> What the task asks
Your job with the data below is to output exactly the lines from the one holding "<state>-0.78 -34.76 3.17" down to the one holding "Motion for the", both included, and no others.

--- START ---

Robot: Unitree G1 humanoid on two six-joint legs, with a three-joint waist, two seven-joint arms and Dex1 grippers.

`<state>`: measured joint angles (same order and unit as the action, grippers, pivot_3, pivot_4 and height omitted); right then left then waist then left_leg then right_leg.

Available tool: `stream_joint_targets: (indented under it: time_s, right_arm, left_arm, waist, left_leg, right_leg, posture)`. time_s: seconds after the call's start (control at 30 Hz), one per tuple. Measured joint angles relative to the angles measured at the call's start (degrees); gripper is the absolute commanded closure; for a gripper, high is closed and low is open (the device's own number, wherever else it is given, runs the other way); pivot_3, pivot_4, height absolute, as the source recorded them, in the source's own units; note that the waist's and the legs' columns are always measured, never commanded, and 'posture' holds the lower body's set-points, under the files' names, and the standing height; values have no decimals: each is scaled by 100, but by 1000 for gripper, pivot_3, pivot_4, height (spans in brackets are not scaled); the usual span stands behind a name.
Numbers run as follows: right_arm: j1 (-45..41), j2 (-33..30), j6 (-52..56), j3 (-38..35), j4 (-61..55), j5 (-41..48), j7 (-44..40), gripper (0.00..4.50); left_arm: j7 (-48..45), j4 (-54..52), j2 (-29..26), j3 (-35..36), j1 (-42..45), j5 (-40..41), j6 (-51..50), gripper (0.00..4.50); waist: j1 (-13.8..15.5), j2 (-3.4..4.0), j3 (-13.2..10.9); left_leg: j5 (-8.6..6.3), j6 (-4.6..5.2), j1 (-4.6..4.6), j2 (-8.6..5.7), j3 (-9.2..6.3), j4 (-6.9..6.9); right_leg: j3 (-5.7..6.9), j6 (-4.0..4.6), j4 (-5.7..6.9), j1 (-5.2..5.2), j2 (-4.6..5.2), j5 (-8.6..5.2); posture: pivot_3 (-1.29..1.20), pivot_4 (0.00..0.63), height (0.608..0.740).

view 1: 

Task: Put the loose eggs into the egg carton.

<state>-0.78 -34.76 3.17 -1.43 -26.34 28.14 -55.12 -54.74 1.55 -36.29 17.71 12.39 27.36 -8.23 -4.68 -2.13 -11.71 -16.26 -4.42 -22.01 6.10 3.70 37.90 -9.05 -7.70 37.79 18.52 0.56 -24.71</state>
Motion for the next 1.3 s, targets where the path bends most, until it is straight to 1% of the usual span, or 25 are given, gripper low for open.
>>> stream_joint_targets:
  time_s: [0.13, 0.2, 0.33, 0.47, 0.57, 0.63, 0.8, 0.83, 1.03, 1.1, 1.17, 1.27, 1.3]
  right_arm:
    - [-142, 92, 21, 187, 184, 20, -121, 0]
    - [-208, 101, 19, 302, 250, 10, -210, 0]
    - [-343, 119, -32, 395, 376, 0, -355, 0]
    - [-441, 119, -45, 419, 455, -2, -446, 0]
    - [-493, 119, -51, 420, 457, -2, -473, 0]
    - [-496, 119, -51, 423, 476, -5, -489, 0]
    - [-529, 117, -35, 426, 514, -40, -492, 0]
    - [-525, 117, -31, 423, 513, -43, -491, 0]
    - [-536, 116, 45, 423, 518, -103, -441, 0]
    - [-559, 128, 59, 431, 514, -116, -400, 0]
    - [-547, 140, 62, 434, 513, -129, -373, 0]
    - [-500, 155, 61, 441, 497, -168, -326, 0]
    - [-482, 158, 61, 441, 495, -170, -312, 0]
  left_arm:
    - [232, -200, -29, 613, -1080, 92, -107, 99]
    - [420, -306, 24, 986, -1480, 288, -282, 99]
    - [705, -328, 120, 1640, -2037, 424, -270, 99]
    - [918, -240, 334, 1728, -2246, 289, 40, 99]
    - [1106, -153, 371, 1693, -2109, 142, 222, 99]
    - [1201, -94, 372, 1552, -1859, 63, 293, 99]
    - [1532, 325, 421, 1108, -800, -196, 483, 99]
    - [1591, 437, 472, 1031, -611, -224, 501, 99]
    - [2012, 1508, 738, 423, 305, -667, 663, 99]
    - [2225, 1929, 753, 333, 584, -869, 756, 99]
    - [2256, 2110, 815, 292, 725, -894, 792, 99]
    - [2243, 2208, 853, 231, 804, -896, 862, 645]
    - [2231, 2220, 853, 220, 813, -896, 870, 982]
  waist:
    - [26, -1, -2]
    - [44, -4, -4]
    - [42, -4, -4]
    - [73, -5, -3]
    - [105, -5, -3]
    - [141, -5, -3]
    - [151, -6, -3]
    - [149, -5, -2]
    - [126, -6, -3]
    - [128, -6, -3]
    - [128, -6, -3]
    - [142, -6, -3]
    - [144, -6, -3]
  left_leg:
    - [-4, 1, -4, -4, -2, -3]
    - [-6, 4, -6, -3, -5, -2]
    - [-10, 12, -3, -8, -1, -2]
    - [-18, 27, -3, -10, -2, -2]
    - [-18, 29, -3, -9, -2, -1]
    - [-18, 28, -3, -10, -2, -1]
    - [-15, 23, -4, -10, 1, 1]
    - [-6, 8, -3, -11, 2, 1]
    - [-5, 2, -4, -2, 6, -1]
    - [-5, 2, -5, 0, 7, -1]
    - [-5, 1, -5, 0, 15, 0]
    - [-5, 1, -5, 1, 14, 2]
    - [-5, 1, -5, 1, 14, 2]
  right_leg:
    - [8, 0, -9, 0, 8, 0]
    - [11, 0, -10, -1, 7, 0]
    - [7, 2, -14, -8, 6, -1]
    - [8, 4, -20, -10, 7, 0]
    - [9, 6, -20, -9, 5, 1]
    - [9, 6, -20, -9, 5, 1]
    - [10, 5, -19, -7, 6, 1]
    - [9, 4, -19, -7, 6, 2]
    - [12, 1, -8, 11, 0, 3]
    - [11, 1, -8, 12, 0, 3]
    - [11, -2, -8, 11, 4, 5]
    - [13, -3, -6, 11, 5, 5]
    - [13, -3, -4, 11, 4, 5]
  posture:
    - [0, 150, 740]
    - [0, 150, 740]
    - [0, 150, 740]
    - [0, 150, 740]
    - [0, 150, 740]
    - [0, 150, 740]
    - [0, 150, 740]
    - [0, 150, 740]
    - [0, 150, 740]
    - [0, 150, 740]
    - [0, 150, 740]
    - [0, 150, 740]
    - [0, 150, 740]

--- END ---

> Response
<state>-0.78 -34.76 3.17 -1.43 -26.34 28.14 -55.12 -54.74 1.55 -36.29 17.71 12.39 27.36 -8.23 -4.68 -2.13 -11.71 -16.26 -4.42 -22.01 6.10 3.70 37.90 -9.05 -7.70 37.79 18.52 0.56 -24.71</state>
Motion for the next 1.3 s, targets where the path bends most, until it is straight to 1% of the usual span, or 25 are given, gripper low for open.

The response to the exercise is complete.